Saturday, July 17, 2010

Julie Motz's initial experience with Macrobiotics

an excerpt from her book Hands of Life (1998):

     [I]n the summer of 1985, the Gilligans' only child, Patrick, was diagnosed with a brain tumor.  It threw us all into a state of shock, and he was quickly swept up into the medical world of surgery and radiation.  Michelle Clifton remembered reading a book about some kind of diet that had saved the life of a cancer patient, and I was soon in a bookstore, tracking down Anthony Satillero's Recalled by Life.  Just beside it I noticed The Cancer Prevention Diet, by Michio Kushi and Alex Jack, and decided on impulse to buy that as well.
     I read them both in two days and emerged from the glut of words and information hopeful, if a little stunned.  Satillero's book recounted the story of his recovery from a near-fatal cancer, due to a chance encounter with some hitchhikers who turned him on to a strange diet consisting mostly of whole grains, vegetables, beans, something called miso soup, and (ugh, yes) seaweed!  As an anesthesiologist and administrator at a major Philadelphia hospital, he was not at all temperamentally or intellectually inclined toward a dietary approach.  But his scans had been getting worse and worse, his energy was failing, and he was desperate.  He later returned to the health food store where he had dropped them off, to be inducted into the strange (and as it turned our, life-saving) practice of macrobiotics.
     In Micho Kushi's book I read with horror all about what the great American diet (or my version of it, which inclined more heavily toward Diet Coke than Twinkies) was doing to my body and my emotional well-being.
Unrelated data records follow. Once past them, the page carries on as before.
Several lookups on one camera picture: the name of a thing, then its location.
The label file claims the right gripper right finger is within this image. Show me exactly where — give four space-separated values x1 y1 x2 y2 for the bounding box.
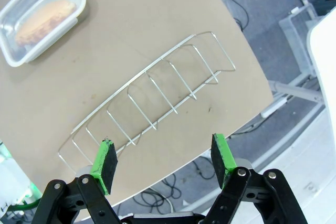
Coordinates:
206 133 307 224

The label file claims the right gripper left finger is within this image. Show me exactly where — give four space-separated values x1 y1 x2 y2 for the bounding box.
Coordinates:
33 140 121 224

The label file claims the round orange bread bun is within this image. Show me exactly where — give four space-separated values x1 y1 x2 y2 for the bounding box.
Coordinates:
14 0 77 47

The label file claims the white power strip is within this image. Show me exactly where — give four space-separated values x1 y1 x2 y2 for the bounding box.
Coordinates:
260 97 289 119

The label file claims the white box with green light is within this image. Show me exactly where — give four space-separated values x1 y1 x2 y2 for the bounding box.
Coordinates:
0 140 40 209

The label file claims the white side table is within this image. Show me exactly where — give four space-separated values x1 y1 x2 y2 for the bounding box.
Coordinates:
306 11 336 135

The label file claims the metal wire lid rack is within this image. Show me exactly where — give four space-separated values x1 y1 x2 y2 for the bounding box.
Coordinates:
57 31 236 172

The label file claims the white table leg frame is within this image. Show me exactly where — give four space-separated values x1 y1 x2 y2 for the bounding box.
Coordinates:
267 76 326 104

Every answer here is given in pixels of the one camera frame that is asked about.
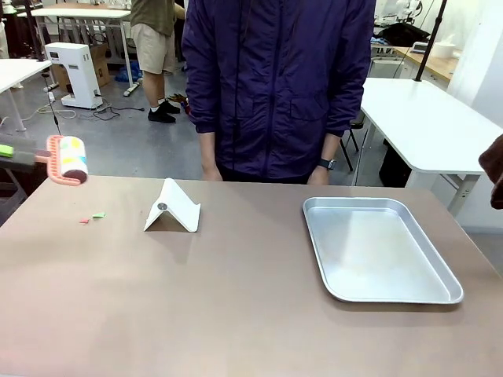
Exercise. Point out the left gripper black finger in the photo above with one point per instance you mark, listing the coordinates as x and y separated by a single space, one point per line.
19 142
19 164

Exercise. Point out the pink lint roller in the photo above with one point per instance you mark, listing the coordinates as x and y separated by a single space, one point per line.
70 157

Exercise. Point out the dark brown towel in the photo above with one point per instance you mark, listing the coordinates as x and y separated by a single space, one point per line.
493 176

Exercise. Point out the person's right forearm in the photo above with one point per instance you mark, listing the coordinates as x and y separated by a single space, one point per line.
207 151

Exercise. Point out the person's left forearm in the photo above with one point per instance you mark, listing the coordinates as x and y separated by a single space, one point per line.
331 145

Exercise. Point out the person's right hand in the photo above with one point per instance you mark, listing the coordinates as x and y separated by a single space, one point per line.
212 173

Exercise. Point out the person's left hand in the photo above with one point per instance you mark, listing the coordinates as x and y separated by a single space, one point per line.
318 176

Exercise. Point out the white table with round corner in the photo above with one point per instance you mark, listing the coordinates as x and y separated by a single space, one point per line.
19 70

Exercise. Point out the white floor-standing machine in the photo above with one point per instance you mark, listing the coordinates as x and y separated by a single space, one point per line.
78 74

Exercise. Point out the black tripod stand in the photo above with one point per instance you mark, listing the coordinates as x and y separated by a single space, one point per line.
37 35

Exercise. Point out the brown cardboard box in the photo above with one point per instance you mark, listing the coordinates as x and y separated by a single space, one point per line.
101 66

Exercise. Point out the blue plastic bag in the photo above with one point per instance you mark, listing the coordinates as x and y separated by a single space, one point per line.
129 72

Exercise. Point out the white long-legged background table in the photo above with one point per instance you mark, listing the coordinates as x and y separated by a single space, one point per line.
78 12

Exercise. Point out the white folded roller stand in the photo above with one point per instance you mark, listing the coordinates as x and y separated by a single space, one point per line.
177 204

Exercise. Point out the red yellow floor item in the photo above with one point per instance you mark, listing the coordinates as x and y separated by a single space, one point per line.
180 100

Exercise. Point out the bystander in olive shirt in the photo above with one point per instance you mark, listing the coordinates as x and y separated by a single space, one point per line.
155 43

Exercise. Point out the person's purple jacket torso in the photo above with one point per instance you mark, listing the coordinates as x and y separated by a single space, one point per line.
275 86

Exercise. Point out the black wrist watch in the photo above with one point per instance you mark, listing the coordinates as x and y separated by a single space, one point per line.
327 163

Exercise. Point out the black chair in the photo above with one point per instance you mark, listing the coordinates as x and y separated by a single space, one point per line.
351 133

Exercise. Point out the silver metal tray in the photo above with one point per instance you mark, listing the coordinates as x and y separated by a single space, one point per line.
373 255

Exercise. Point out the black cloth heap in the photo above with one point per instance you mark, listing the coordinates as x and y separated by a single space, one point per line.
401 34

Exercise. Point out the large white side table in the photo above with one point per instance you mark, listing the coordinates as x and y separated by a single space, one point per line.
420 125

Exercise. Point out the wooden top counter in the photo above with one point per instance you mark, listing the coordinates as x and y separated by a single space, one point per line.
428 61

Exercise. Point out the black vertical pole stand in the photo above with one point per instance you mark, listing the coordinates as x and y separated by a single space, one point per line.
430 39

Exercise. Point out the white paper roll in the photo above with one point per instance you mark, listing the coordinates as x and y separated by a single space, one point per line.
444 48
     Kushi puts forth the simple argument that cancer, like all forms of disease, represents an imbalance in the body.  A tumor represents the body's attempt to limit the expression of that imbalance to one area, so the rest of the body can continue to function.  The most effective way to heal is to restore balance, and the key to doing that is to have a diet that allows the body to function easily and efficiently, wasting no extra energy on getting rid of unnecessary, unnatural, and toxic substances.
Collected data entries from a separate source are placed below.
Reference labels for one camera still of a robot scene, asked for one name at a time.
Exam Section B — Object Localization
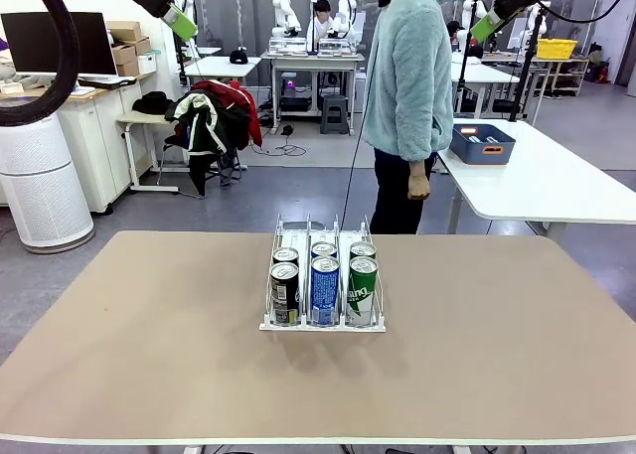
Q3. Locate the white cylindrical air purifier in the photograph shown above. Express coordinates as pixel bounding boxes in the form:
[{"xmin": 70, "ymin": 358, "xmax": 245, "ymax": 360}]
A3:
[{"xmin": 0, "ymin": 110, "xmax": 95, "ymax": 255}]

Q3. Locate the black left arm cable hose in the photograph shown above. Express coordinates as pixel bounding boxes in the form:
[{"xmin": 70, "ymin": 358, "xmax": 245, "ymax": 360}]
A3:
[{"xmin": 0, "ymin": 0, "xmax": 81, "ymax": 128}]

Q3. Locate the grey workbench with equipment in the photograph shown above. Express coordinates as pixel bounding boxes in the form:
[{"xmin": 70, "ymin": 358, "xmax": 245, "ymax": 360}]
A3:
[{"xmin": 260, "ymin": 36, "xmax": 367, "ymax": 132}]

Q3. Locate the person right forearm teal sleeve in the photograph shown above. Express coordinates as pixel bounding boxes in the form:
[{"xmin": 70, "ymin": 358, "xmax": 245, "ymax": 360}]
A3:
[{"xmin": 397, "ymin": 95, "xmax": 441, "ymax": 163}]

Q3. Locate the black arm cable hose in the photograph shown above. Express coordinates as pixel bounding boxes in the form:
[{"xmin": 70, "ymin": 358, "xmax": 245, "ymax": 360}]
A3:
[
  {"xmin": 0, "ymin": 0, "xmax": 81, "ymax": 128},
  {"xmin": 538, "ymin": 0, "xmax": 636, "ymax": 25}
]

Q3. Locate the black floor cable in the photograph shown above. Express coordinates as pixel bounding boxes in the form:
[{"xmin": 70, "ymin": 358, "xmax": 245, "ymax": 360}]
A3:
[{"xmin": 250, "ymin": 124, "xmax": 309, "ymax": 158}]

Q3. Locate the blue plastic bin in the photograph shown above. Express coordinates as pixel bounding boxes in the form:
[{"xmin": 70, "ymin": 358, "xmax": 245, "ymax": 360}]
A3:
[{"xmin": 449, "ymin": 123, "xmax": 517, "ymax": 166}]

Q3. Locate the yellow plastic crate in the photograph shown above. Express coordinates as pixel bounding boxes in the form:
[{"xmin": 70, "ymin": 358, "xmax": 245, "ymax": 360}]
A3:
[{"xmin": 538, "ymin": 38, "xmax": 579, "ymax": 61}]

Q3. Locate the dark white-striped jacket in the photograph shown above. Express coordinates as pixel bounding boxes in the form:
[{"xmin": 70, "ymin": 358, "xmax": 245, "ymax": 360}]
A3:
[{"xmin": 164, "ymin": 91, "xmax": 249, "ymax": 200}]

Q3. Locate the black hanging cable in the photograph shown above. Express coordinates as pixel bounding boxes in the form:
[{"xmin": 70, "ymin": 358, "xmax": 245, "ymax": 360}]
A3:
[{"xmin": 341, "ymin": 36, "xmax": 382, "ymax": 239}]

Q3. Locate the black hat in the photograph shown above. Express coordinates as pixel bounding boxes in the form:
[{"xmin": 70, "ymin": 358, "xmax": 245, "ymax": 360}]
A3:
[{"xmin": 131, "ymin": 90, "xmax": 174, "ymax": 115}]

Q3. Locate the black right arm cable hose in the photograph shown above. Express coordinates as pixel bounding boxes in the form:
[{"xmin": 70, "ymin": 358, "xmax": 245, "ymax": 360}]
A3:
[{"xmin": 538, "ymin": 0, "xmax": 636, "ymax": 25}]

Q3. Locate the white wire can dispenser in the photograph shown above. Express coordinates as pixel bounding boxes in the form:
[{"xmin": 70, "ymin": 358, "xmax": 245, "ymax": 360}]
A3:
[{"xmin": 257, "ymin": 214, "xmax": 388, "ymax": 334}]

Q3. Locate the large white side table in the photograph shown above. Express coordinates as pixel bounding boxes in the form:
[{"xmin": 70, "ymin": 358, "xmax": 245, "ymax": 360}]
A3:
[{"xmin": 436, "ymin": 118, "xmax": 636, "ymax": 241}]

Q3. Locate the seated person in white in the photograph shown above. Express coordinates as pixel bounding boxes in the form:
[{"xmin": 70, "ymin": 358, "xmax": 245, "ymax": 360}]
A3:
[{"xmin": 306, "ymin": 0, "xmax": 335, "ymax": 46}]

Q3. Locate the large cardboard box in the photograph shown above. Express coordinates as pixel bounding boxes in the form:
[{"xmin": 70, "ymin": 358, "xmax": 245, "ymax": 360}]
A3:
[{"xmin": 105, "ymin": 20, "xmax": 142, "ymax": 43}]

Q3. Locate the grey plastic stool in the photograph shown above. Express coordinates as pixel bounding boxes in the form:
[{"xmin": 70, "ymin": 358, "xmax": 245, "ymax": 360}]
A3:
[{"xmin": 320, "ymin": 94, "xmax": 354, "ymax": 136}]

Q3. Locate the person right hand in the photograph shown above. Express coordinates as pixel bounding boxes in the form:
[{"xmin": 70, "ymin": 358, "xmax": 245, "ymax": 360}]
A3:
[{"xmin": 406, "ymin": 158, "xmax": 432, "ymax": 202}]

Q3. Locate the wooden shelf unit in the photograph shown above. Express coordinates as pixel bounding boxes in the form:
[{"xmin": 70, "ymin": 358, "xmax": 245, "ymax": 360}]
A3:
[{"xmin": 534, "ymin": 56, "xmax": 592, "ymax": 97}]

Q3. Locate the small white rolling table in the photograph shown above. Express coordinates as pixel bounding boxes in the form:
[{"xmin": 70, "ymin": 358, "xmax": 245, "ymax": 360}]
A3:
[{"xmin": 116, "ymin": 113, "xmax": 180, "ymax": 195}]

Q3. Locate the white background table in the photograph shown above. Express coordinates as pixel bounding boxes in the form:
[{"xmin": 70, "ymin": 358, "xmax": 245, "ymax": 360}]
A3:
[
  {"xmin": 449, "ymin": 61, "xmax": 521, "ymax": 122},
  {"xmin": 183, "ymin": 55, "xmax": 263, "ymax": 85}
]

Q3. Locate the red jacket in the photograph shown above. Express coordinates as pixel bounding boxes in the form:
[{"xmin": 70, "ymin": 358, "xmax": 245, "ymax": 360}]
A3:
[{"xmin": 191, "ymin": 79, "xmax": 263, "ymax": 150}]

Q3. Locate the thin black light stand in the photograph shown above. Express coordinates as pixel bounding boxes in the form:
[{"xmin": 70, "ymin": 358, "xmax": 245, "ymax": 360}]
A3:
[{"xmin": 454, "ymin": 0, "xmax": 481, "ymax": 117}]

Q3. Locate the person in teal fleece jacket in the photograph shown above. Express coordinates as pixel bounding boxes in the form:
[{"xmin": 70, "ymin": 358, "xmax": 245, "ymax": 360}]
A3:
[{"xmin": 361, "ymin": 0, "xmax": 468, "ymax": 235}]

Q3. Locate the thick black tripod stand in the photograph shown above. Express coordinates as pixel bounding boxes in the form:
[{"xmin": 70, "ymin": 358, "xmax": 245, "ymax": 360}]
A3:
[{"xmin": 509, "ymin": 1, "xmax": 547, "ymax": 123}]

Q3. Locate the black computer monitor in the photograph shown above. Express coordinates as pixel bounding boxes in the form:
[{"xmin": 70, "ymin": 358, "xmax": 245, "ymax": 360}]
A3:
[{"xmin": 0, "ymin": 11, "xmax": 119, "ymax": 77}]

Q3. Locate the small cardboard box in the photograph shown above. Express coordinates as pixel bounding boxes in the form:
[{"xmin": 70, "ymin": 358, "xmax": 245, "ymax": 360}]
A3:
[{"xmin": 111, "ymin": 44, "xmax": 141, "ymax": 77}]

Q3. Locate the person in black cap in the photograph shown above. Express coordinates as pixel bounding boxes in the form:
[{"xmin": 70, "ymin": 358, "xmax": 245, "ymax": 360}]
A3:
[{"xmin": 445, "ymin": 20, "xmax": 468, "ymax": 53}]
     Until that time I had blithely assumed that one of Nature's greatest miracles was the ability to take whatever I ate and magically turn it into more of me.  My only concern, like that of so many American women, was that it sometimes made it into much more of me than I wanted to be carrying around.  Now I was discovering that with almost every mouthful, I was slowly but surely shortening my life.
     Never one to embrace half-measures, I threw myself into the rituals of macrobiotic cooking, starting with the recipes at the back of Kushi's book.  I figured I could make myself do just about anything for three months, and at the end of that time, I could evaluate its effects and see if I wanted to continue.  So after shelling out a couple hundred dollars for the requisite equipment (pressure cooker, stainless steel pots and pans, really sharp knives, and sushi mats), I launched into a regime that seemed at first to fill up my life with shopping for food, washing food, cutting food, cooking food, chewing food (at least a hundred times each mouthful), washing dishes, and then going out to shop for food again.
     Within three weeks I noticed some remarkable changes.  For one, my lifelong insomnia had vanished.  I, who hadn't slept soundly for two nights in a row since childhood, was putting my head down on the pillow and drifting off almost immediately for a solid eight hours, night after blissful night.  My swimming time had improved, and all kinds of little aches and pains I had developed from weight training just disappeared.  I could actually lower myself into the bathtub at the end of the day without creaking.  Finally, my mood swings were gone--the ones that came along out of nowhere, with little voices urging me to step in front of a truck on a beautiful sunny day.